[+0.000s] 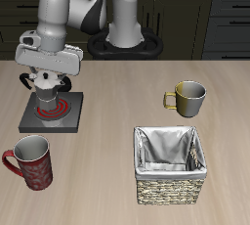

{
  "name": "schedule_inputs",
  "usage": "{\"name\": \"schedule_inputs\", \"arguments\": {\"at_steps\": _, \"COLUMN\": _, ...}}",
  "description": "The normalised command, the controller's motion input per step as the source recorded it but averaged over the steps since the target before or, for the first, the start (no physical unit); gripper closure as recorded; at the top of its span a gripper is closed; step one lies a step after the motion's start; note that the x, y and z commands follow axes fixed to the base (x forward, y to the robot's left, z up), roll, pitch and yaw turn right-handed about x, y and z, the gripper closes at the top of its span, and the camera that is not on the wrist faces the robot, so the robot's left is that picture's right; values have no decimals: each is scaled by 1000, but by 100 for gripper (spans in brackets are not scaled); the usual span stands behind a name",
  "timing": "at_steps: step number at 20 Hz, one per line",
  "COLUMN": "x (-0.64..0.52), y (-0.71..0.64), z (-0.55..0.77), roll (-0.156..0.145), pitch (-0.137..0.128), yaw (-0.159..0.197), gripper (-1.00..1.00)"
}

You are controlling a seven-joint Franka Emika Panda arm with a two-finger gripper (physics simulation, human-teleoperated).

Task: Place the moka pot on the stove and turn off the stove

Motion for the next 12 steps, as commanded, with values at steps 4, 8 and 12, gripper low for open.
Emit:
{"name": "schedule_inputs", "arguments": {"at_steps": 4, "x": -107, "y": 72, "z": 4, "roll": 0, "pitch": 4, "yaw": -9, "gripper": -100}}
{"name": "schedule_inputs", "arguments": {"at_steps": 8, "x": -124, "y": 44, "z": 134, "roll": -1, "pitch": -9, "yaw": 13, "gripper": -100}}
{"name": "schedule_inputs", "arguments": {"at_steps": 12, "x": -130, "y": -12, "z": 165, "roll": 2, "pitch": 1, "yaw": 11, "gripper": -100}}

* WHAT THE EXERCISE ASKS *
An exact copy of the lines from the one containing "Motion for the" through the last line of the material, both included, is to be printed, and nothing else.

* RESULT OF THE EXERCISE *
Motion for the next 12 steps, as commanded, with values at steps 4, 8 and 12, gripper low for open.
Emit:
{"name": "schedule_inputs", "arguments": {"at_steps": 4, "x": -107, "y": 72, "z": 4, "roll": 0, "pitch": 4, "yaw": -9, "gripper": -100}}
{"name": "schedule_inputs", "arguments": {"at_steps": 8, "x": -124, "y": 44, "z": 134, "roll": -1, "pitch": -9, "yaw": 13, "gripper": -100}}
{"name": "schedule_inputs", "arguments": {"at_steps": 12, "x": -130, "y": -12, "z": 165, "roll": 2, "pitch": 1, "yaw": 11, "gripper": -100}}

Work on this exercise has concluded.